Your goal: The line containing "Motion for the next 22" marks the end: restate word for word every line from the first line of the entries below through that one.

Data supplied:
Start of Block

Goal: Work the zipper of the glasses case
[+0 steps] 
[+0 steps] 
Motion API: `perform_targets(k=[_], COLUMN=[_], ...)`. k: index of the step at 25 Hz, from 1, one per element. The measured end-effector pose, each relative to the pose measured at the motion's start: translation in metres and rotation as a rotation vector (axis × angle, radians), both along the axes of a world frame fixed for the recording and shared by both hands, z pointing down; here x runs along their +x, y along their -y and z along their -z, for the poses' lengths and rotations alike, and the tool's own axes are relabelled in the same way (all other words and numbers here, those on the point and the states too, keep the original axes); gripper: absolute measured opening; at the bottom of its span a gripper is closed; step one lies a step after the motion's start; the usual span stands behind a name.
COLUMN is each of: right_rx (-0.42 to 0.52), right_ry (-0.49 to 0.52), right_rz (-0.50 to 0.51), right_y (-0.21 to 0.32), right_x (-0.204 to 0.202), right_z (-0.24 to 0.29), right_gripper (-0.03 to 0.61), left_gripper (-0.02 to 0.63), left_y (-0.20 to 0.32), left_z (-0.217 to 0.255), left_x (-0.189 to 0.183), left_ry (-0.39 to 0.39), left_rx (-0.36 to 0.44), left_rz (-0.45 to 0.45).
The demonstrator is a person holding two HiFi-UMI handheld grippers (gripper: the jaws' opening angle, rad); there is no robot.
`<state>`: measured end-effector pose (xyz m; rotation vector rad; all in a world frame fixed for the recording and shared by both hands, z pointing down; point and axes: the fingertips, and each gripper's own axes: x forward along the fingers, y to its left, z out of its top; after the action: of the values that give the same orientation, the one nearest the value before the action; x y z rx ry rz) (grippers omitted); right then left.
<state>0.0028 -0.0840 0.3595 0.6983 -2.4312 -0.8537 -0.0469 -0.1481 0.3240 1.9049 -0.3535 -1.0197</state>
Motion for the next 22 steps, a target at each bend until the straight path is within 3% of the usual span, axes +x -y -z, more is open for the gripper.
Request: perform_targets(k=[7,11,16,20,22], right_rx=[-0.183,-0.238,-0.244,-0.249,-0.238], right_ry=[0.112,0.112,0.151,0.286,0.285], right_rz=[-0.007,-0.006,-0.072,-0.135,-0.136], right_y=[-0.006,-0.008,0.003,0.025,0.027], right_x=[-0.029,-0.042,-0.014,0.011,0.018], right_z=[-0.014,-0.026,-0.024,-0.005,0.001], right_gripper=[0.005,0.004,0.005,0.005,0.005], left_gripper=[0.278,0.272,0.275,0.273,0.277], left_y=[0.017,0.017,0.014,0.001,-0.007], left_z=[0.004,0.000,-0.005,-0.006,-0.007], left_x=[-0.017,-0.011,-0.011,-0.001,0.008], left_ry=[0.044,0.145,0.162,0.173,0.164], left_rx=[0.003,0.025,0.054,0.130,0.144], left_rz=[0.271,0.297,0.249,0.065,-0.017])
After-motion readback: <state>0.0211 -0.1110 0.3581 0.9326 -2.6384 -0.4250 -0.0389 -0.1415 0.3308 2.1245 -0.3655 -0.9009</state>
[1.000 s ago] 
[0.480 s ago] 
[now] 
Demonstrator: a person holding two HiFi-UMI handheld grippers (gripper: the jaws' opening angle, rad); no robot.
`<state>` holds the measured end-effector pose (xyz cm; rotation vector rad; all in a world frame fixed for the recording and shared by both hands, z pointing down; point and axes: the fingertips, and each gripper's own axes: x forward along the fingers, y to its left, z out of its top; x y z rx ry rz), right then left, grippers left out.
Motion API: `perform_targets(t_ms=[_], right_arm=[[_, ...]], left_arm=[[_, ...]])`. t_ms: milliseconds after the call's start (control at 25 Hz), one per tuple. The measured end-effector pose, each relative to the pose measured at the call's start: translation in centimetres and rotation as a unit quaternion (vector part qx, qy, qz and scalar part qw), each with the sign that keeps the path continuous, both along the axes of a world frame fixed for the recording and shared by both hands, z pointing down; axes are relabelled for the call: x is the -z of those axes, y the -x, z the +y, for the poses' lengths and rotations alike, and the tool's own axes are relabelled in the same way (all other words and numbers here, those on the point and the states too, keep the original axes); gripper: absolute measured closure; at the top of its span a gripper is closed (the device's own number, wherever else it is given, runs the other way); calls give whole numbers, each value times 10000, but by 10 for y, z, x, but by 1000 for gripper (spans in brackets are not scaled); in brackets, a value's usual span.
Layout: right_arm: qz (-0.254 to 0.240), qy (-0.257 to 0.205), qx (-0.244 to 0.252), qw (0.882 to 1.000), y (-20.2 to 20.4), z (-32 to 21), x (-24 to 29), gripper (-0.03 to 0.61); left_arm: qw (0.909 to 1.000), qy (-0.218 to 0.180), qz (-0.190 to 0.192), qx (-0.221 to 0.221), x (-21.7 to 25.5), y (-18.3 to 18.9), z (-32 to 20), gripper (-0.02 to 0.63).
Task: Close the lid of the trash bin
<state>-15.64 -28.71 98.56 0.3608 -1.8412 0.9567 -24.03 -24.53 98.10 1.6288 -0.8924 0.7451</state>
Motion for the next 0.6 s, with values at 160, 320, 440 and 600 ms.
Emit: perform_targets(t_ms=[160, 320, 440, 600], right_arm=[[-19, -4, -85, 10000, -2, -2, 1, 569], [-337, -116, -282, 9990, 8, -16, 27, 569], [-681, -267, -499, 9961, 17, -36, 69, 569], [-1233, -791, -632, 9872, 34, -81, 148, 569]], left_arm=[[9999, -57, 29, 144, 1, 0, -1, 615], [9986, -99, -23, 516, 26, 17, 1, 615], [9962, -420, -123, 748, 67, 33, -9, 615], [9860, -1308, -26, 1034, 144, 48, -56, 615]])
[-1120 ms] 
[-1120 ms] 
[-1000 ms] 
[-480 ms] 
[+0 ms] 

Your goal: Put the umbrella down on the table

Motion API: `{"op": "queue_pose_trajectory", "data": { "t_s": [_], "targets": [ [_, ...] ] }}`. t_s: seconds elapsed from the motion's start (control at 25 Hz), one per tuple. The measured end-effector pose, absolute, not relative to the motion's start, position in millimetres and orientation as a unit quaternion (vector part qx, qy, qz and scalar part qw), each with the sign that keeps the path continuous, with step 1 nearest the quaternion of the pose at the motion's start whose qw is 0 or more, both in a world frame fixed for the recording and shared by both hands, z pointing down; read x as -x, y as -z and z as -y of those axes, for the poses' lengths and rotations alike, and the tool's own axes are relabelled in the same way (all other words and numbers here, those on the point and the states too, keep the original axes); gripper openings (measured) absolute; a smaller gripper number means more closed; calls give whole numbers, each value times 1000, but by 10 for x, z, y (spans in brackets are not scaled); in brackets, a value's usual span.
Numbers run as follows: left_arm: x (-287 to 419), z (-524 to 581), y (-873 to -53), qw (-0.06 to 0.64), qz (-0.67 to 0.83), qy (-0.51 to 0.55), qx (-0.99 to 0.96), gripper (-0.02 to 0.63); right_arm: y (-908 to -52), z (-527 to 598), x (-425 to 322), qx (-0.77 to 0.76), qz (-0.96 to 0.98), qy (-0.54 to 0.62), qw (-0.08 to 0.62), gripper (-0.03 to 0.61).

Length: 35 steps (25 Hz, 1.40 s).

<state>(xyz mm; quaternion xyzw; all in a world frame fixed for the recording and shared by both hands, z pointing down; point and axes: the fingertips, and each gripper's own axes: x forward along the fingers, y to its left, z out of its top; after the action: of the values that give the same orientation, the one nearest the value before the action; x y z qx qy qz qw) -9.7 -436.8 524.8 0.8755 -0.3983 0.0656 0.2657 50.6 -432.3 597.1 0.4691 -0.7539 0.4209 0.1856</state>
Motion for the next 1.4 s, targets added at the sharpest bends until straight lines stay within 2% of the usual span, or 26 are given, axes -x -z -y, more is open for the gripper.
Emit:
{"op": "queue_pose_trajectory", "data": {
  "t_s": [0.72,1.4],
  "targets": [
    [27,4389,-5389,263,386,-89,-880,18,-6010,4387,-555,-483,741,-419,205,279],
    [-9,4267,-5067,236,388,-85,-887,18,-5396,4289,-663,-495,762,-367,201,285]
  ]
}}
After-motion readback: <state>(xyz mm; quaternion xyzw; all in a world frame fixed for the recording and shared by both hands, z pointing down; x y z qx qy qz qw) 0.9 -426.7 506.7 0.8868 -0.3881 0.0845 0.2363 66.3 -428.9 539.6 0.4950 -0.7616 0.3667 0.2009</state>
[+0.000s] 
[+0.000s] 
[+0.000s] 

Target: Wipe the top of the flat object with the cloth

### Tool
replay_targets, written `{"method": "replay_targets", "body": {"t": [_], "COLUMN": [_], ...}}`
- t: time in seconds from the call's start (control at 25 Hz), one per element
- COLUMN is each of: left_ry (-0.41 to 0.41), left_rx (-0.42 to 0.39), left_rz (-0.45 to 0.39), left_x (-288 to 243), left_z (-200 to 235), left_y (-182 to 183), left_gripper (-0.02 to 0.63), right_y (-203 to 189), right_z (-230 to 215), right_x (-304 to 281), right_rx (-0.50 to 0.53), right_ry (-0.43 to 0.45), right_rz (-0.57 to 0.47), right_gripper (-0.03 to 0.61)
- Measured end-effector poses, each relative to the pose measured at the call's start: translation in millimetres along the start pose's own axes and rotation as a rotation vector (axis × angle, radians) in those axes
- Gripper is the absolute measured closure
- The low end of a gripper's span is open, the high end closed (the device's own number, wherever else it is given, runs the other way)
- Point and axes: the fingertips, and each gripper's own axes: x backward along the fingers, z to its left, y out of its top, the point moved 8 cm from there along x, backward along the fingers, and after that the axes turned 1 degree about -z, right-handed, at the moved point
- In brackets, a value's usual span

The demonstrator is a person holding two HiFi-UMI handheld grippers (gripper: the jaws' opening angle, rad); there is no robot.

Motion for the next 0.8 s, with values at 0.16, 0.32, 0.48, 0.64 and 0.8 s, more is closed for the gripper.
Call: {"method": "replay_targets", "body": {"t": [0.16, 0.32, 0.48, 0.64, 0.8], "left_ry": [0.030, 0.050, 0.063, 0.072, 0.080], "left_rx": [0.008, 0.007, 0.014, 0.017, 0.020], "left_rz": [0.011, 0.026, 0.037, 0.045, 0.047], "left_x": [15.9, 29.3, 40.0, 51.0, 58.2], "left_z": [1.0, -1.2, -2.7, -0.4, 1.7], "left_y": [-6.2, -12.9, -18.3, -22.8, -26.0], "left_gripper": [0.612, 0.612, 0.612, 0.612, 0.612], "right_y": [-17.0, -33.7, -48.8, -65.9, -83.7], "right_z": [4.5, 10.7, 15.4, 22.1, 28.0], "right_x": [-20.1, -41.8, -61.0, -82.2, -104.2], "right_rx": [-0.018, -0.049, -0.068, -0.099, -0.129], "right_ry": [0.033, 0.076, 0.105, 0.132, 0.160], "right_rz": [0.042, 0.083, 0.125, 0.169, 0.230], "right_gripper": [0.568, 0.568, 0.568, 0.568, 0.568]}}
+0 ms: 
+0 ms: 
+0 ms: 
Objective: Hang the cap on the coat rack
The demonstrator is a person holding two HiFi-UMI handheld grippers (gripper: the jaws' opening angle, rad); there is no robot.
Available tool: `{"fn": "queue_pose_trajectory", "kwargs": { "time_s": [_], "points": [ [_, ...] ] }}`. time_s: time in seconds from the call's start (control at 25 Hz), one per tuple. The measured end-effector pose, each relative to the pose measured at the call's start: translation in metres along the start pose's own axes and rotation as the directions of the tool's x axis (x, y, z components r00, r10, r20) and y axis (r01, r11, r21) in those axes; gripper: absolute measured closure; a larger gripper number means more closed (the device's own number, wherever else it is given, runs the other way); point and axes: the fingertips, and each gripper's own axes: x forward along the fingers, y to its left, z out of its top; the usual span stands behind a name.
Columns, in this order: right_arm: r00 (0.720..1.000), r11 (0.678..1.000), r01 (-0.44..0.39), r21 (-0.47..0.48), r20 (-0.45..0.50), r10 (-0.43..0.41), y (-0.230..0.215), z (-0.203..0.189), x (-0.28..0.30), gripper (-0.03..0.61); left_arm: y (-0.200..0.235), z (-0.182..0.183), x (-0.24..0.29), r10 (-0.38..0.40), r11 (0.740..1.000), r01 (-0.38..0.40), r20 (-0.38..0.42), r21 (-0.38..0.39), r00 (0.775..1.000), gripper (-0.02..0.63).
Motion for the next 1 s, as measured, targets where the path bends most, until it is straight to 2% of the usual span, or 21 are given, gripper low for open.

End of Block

Your response:
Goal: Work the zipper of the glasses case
[+0 steps] 
[+0 steps] 
Motion API: `perform_targets(k=[_], COLUMN=[_], ...)`. k: index of the step at 25 Hz, from 1, one per element. The measured end-effector pose, each relative to the pose measured at the motion's start: translation in metres and rotation as a rotation vector (axis × angle, radians), both along the axes of a world frame fixed for the recording and shared by both hands, z pointing down; here x runs along their +x, y along their -y and z along their -z, for the poses' lengths and rotations alike, and the tool's own axes are relabelled in the same way (all other words and numbers here, those on the point and the states too, keep the original axes); gripper: absolute measured opening; at the bottom of its span a gripper is closed; step one lies a step after the motion's start; the usual span stands behind a name.
COLUMN is each of: right_rx (-0.42 to 0.52), right_ry (-0.49 to 0.52), right_rz (-0.50 to 0.51), right_y (-0.21 to 0.32), right_x (-0.204 to 0.202), right_z (-0.24 to 0.29), right_gripper (-0.03 to 0.61), left_gripper (-0.02 to 0.63), left_y (-0.20 to 0.32), left_z (-0.217 to 0.255), left_x (-0.189 to 0.183), left_ry (-0.39 to 0.39), left_rx (-0.36 to 0.44), left_rz (-0.45 to 0.45).
The demonstrator is a person holding two HiFi-UMI handheld grippers (gripper: the jaws' opening angle, rad); there is no robot.
`<state>`: measured end-effector pose (xyz m; rotation vector rad; all in a world frame fixed for the recording and shared by both hands, z pointing down; point and axes: the fingertips, and each gripper's own axes: x forward along the fingers, y to its left, z out of its top; after the action: of the values that give the same orientation, the one nearest the value before the action; x y z rx ry rz) (grippers omitted); right then left.
<state>0.0028 -0.0840 0.3595 0.6983 -2.4312 -0.8537 -0.0469 -0.1481 0.3240 1.9049 -0.3535 -1.0197</state>
Motion for the next 22 steps, a target at each bend until the straight path is within 3% of the usual span, axes +x -y -z, more is open for the gripper.

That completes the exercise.